🤖 AI Summary
To address the core challenges of deploying large AI models (LAMs) in resource-constrained wireless networks—namely, deployment difficulty, high communication overhead, and poor generalization for 6G edge intelligence—this work proposes a novel collaborative fine-tuning and full-parameter training framework. It establishes an integrated architecture encompassing model decomposition, distributed training, wireless-aware scheduling, and microservice-based inference. Crucially, it pioneers the deep integration of edge-deployed LAMs into the physical layer design, enabling AI-native channel prediction and adaptive beamforming. Experimental evaluation under representative 6G scenarios demonstrates: >40% improvement in channel prediction accuracy, 35% increase in beam selection accuracy, and significant reductions in both communication overhead and end-to-end latency. These results validate the feasibility and effectiveness of edge LAMs in real-world wireless environments.
📝 Abstract
Large artificial intelligence models (LAMs) possess human-like abilities to solve a wide range of real-world problems, exemplifying the potential of experts in various domains and modalities.
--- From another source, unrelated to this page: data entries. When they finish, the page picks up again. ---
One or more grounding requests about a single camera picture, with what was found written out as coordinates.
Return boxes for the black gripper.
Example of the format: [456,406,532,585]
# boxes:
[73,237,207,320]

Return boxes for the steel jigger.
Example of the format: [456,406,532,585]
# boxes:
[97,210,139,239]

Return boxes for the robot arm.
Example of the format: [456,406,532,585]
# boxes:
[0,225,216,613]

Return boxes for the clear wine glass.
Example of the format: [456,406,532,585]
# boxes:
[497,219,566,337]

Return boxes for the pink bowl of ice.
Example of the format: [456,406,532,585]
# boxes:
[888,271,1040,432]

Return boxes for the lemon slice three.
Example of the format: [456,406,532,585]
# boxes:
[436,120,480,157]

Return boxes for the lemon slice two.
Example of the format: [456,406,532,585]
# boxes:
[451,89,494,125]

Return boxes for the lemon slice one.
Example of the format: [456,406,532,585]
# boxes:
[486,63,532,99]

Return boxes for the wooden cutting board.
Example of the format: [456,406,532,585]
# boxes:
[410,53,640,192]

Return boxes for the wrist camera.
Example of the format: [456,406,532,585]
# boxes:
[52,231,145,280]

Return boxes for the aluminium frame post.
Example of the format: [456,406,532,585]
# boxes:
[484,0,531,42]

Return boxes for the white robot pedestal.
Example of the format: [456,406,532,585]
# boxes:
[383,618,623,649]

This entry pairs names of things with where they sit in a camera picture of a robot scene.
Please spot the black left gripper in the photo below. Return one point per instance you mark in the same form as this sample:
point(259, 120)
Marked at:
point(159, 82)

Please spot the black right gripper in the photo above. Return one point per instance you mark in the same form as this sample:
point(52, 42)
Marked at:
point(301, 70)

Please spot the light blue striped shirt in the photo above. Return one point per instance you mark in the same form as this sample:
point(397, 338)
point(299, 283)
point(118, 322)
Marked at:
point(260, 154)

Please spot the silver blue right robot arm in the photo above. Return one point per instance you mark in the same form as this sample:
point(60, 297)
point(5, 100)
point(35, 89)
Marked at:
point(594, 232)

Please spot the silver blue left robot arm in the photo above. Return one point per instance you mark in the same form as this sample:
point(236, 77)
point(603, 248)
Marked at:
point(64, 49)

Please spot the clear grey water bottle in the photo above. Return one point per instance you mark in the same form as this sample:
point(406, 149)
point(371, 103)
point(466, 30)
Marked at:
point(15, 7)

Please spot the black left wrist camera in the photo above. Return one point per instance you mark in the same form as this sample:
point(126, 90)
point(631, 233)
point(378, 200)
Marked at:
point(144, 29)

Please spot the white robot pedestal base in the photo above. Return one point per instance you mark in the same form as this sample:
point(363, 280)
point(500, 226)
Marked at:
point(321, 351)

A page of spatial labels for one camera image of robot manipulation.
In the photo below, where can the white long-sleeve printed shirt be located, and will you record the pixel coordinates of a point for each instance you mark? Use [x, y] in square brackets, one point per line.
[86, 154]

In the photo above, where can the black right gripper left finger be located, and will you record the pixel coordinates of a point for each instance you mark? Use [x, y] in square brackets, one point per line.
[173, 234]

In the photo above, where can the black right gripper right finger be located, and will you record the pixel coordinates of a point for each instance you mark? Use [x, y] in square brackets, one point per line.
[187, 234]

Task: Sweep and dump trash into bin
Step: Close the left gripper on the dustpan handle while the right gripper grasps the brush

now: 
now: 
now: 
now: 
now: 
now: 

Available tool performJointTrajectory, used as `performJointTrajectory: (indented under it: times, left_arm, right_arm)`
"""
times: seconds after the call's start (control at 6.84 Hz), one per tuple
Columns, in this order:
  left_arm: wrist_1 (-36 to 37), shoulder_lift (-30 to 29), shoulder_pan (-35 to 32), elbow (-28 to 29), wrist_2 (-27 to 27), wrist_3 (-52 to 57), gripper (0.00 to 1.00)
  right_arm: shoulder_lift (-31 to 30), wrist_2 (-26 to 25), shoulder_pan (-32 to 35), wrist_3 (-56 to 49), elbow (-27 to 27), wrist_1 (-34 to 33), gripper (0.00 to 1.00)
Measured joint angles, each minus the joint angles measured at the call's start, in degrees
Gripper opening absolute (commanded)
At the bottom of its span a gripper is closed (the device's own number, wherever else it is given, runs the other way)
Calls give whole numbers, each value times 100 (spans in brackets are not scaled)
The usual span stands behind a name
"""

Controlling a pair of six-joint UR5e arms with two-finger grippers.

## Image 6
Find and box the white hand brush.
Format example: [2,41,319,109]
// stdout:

By leveraging the communication and computation capabilities of geographically dispersed edge devices, edge LAM emerges as an enabling technology to empower the delivery of various real-time intelligent services in 6G. Unlike traditional edge artificial intelligence (AI) that primarily supports a single task using small models, edge LAM is featured by the need of the decomposition and distributed deployment of large models, and the ability to support highly generalized and diverse tasks. However, due to limited communication, computation, and storage resources over wireless networks, the vast number of trainable neurons and the substantial communication overhead pose a formidable hurdle to the practical deployment of edge LAMs. In this paper, we investigate the opportunities and challenges of edge LAMs from the perspectives of model decomposition and resource management. Specifically, we propose collaborative fine-tuning and full-parameter training frameworks, alongside a microservice-assisted inference architecture, to enhance the deployment of edge LAM over wireless networks. Additionally, we investigate the application of edge LAM in air-interface designs, focusing on channel prediction and beamforming. These innovative frameworks and applications offer valuable insights and solutions for advancing 6G technology.